Ich traf einen Dänen wieder, den ich ungefähr einen Monat zuvor auf dem Dach einer Unterkunft in Bangkok kennengelernt hatte. Wir hatten beide wenig Geld und die Absteige bot uns an, kostenlos auf dem Dach zu nächtigen. So fanden wir uns auf der geräumigen Dachterrasse wieder, die mit Wellblech überdacht war und einen guten Blick auf die Stadt bot. Weil sie zu allen Seiten offen war, zog der kühlende Wind nachts durch, was in den ersten Tagen der Akklimatisierung eine echte Erleichterung darstellte. Wir redeten gelegentlich und tauschten uns über Bücher aus. Auf der Insel erkannten wir einander sofort wieder. Er hatte ziemlich schlimme Zähne, war etwas knochig und wohl Mitte dreissig. Er sass mit einer kleinen Thailänderin am Tisch, sie assen etwas und unterhielten sich wenig, obwohl sie gut Englisch konnte. Ich schlenderte den Strand entlang, hielt mal hier meine Hand in den geöffneten Rachen eines ausgestellten Hais, holte mir mal dort einen kleinen Cocktail, hielt nach Abenteuerlustigen Ausschau. Ich setzte mich zu ihnen. Nach einer Weile fragte ich ganz nebenbei, wie lange sie noch blieben, woraufhin das Thai-Mädchen angab, in einer Woche wieder arbeiten zu müssen. Ich ging also davon aus, dass die beiden sich beruflich kennengelernt hatten, ich wusste ja nichts über den Grund seines Aufenthaltes auf der Insel und in Thailand überhaupt. Ich fragte, wo sie arbeite. In Bangkok, war die Antwort.
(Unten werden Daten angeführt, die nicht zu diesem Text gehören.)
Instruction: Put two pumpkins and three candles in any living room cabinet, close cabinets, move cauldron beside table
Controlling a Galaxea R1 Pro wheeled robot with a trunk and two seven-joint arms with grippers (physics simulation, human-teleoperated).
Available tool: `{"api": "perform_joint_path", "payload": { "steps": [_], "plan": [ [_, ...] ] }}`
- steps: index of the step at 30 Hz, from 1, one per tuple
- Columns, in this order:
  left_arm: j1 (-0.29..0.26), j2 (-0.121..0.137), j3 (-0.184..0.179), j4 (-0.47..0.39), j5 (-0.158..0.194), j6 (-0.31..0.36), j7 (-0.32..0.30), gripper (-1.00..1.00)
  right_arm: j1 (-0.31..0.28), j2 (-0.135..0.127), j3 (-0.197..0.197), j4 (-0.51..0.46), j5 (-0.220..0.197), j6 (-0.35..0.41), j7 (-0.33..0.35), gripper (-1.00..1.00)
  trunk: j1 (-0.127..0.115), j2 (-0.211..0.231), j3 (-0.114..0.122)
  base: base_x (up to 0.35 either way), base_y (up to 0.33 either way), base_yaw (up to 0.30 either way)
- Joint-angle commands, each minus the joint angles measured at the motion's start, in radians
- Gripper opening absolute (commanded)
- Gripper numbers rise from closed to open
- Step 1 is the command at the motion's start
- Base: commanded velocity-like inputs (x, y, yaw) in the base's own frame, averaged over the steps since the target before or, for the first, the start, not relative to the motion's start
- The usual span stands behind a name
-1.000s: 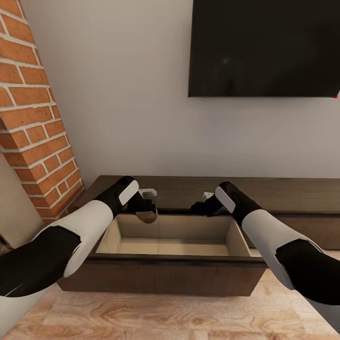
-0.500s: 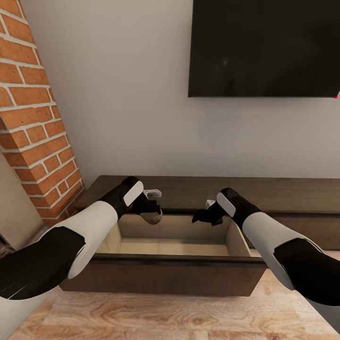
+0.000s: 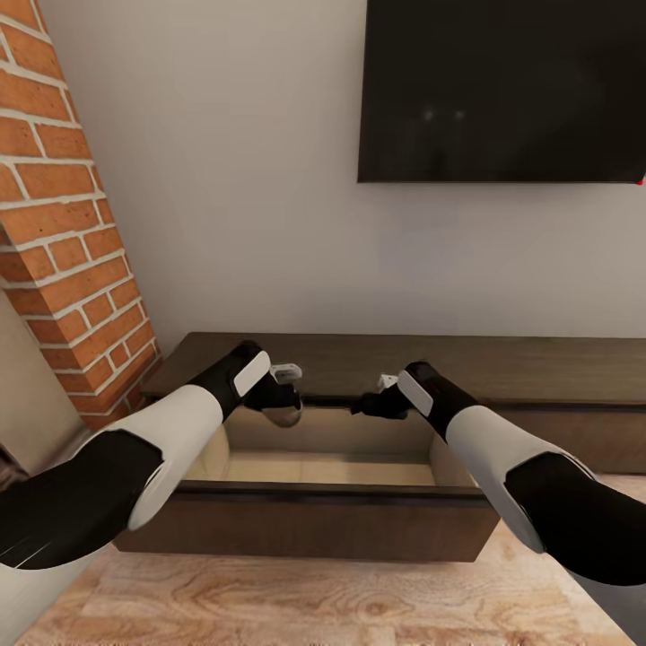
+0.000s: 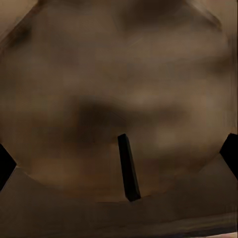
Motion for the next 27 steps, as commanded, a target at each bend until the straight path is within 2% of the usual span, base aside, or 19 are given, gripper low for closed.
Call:
{"api": "perform_joint_path", "payload": {
  "steps": [1, 8, 13, 24, 27],
  "plan": [
    [-0.001, 0.0, -0.005, 0.016, 0.016, -0.015, 0.006, -1.0, -0.001, 0.001, 0.006, 0.007, -0.004, -0.001, -0.001, 1.0, 0.0, -0.001, -0.005, 0.0, 0.0, 0.0],
    [-0.001, -0.001, -0.005, 0.061, 0.016, -0.098, 0.003, -1.0, -0.001, 0.006, 0.006, 0.035, -0.003, -0.018, -0.001, 1.0, 0.003, -0.002, -0.032, 0.0, 0.0, 0.0],
    [0.0, -0.001, -0.005, 0.064, 0.014, -0.112, 0.002, -1.0, -0.001, 0.007, 0.006, 0.055, -0.002, -0.052, 0.0, 1.0, 0.005, -0.004, -0.051, 0.0, 0.0, 0.0],
    [0.0, -0.002, -0.007, 0.064, 0.011, -0.144, 0.002, -1.0, -0.001, 0.008, 0.006, 0.071, -0.002, -0.058, 0.0, 1.0, 0.01, -0.006, -0.103, 0.0, 0.0, 0.03],
    [0.0, -0.002, -0.008, 0.064, 0.011, -0.143, 0.002, -1.0, -0.001, 0.008, 0.006, 0.078, -0.002, -0.058, 0.0, 1.0, 0.01, -0.006, -0.108, 0.0, 0.0, 0.061]
  ]
}}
Ich fragte, was sie arbeite und wo genau. In Patpong, war die Antwort. Noch für einen kurzen Augenblick ratterten die Zahnräder in meinem Kopf, ich setzte Puzzleteil an Puzzleteil, imaginierte irgendeine berufliche Laufbahn für die junge Frau, stellte mir ihre Herkunft vor, extrapolierte auf ein Zusammentreffen mit dem Dänen (der unscheinbar still neben ihr sass) und prüfte gleichzeitig, ob sie mir vielleicht etwas zeigen könne in Bangkok oder Kontakte verschaffen. Mir einem Schlag endete das Zahnräderrattern. Ich wusste natürlich, was Patpong war, ich war selbst durch das Rotlichtviertel gelaufen, hatte der Frau aber gleichzeitig soviel zugetraut, dass ich die gar nicht mit Prostitution in Verbindung brachte. Abrupt fiel es mir wie Schuppen von den Augen: Sie hier mit ihm, eine Woche lang, Kost, Logis und Reise und vielleicht noch etwas extra gegen die Erfüllung aller möglichen Liebesdienste. An der Stelle stoppte ich meine Imaginiermaschine eigenhändig. Später, beim Einschlafen, musste ich laut über meine eigene Unbedarftheit lachen.